### EXERCISE DIRECTIONS
Report the number of lines in the material below that contain "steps", without any other words.

### SUPPLIED MATERIAL
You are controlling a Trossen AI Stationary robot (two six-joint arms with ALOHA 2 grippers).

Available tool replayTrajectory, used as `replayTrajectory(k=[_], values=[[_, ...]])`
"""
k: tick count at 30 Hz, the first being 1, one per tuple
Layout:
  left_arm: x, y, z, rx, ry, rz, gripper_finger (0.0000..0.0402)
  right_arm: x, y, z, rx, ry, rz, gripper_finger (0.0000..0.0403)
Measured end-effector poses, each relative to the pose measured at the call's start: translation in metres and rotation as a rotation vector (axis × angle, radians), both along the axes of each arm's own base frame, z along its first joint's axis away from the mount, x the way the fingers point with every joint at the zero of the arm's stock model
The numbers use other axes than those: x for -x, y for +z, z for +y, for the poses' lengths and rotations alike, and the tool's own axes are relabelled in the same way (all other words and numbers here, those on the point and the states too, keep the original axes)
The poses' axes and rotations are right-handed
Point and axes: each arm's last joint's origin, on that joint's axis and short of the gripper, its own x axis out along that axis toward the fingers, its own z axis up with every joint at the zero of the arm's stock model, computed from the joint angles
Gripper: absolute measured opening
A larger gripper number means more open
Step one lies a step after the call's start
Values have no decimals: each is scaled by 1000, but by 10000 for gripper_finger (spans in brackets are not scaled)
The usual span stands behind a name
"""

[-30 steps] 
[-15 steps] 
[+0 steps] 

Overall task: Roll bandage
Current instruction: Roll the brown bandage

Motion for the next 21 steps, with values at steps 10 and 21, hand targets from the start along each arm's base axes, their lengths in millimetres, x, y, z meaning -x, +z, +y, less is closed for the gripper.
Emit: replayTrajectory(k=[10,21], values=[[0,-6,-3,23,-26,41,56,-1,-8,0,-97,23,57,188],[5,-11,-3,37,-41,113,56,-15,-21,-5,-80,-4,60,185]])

### YOUR RESPONSE
4